Brett Crosby: On the real estate investment side, the biggest mistake I’ve made is actually not [unintelligible [00:17:16].06] into escrow in a house and thought we had a pretty good plan for rehabbing a place, and the more I got into it – we had limited access, whatever – the more I realized this needed to be torn down; it was a startover kind of thing, and we didn’t have that kind of time horizon. We needed to get it done faster than that, so I ended up losing my deposit on that, which was fairly painful, I have to say.
Joe Fairless: What is the best every way you like to give back?
Brett Crosby: It’s a great question, because I do believe in this a lot. I was a political science major and international relations major at USC because I believe in social change and the ability to improve people’s lives etc., but what I realized in that process was that going out and camping out on the White House lawn, with signs or something like that is probably the worst way to create change… And the best way is to actually go out and create change yourself. That’s what I’ve tried to do as an entrepreneur, whether it’s stuff I’ve done before Google, products I’ve launched at Google, or even with PeerStreet. I think we have a huge opportunity to improve the American housing infrastructure and improve neighborhoods, one house at a time. That’s how I like to give back – create jobs and do projects that matter for a lot of people.
Joe Fairless: Being the change that you wanna see in the world, right?
Brett Crosby: That’s right.
Joe Fairless: How can the Best Ever listeners get in touch with you or your company.
Brett Crosby: Well, they can go to PeerStreet.com, or they can reach me on Twitter, @Brettc, or LinkedIn is a great place to reach me as well.

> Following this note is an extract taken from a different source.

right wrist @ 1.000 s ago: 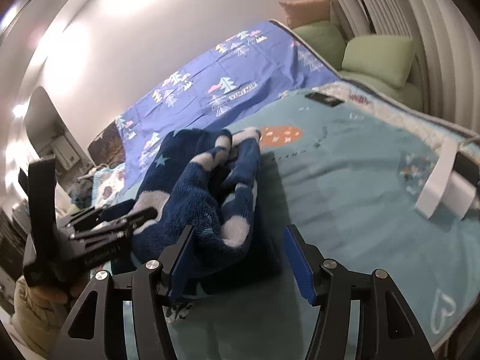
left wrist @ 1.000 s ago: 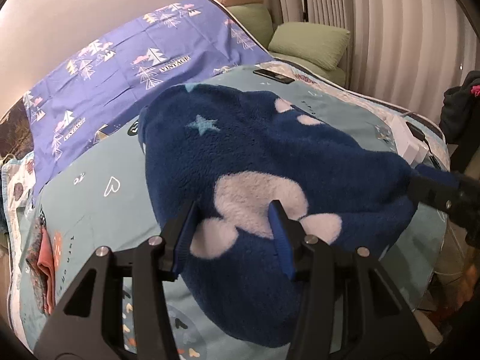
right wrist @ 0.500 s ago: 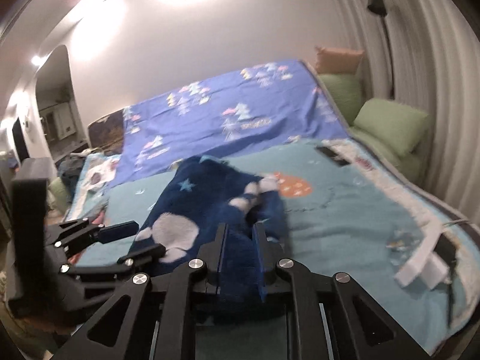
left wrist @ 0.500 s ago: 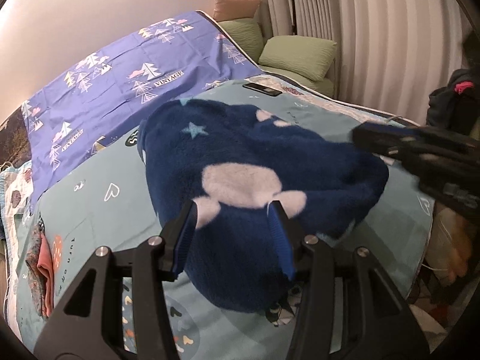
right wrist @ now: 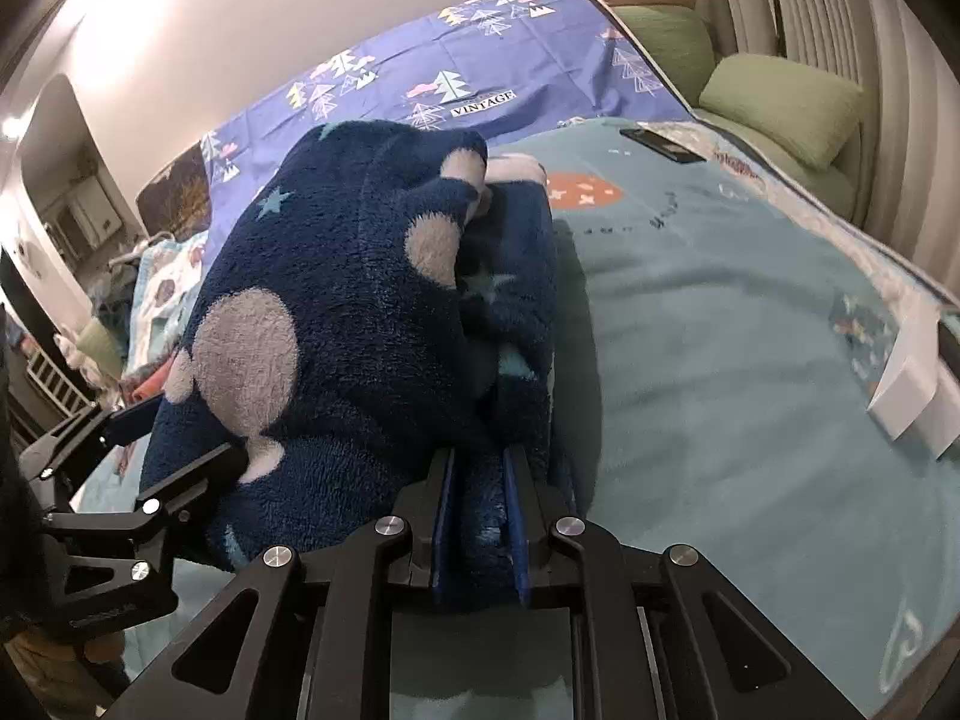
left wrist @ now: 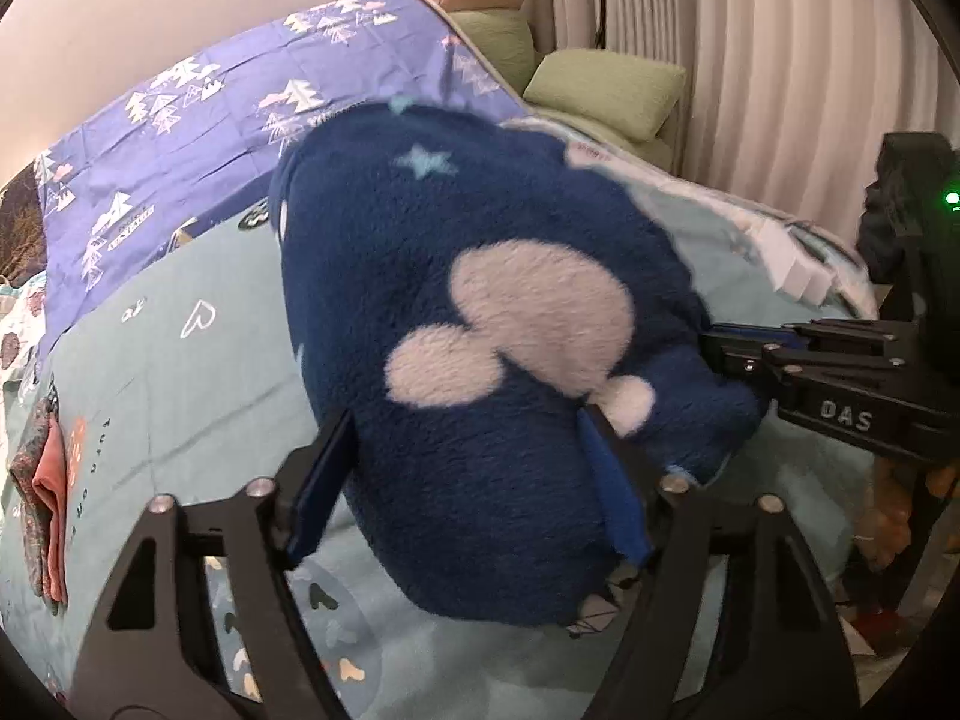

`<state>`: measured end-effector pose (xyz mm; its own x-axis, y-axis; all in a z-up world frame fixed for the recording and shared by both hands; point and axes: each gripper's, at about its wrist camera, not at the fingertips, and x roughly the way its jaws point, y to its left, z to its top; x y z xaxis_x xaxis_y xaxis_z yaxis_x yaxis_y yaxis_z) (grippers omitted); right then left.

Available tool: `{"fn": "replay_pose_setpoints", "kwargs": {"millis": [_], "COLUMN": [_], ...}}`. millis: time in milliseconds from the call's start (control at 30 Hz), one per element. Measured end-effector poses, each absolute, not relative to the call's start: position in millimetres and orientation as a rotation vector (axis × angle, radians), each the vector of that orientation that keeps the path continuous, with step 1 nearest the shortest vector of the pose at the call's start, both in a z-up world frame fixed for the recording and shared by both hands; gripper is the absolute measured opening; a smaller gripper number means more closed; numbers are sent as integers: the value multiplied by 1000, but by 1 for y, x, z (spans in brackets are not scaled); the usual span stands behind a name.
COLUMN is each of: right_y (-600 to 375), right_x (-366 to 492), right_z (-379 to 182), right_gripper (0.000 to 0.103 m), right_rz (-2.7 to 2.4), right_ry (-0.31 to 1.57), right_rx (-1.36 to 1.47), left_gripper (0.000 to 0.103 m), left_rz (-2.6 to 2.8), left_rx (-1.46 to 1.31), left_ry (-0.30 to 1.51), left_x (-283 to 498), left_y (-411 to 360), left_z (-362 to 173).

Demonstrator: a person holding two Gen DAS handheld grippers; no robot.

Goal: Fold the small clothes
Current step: 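Grasp the folded bundle's edge with the right gripper while the left gripper holds it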

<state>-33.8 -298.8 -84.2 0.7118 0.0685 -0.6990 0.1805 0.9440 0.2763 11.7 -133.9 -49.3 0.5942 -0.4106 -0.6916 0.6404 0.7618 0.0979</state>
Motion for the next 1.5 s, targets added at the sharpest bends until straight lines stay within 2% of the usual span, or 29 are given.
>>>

Joe Fairless: Lots of lessons from your overall business model with PeerStreet, to the lessons you’ve applied from being a director of product marketing at Google, as well as your own startup prior to that, where as we talked about earlier, taking an approach with a business that does something positive for all participants, then you’re on to something. Also, we kind of mentioned this in passing – or you did – but it’s a really cool case study where you bought a lot that was zoned for two lots, you split it, built on one, and are selling it and you’re keeping the other, and you’re likely gonna make a pretty good profit on that.
So a lot of different discussion points that we went over, and I’m really grateful for our conversation and our time together today. I hope you have a best ever day, Brett, and we’ll talk to you soon.
Brett Crosby: Thank you, Joe, and thanks to all your Best Ever listeners.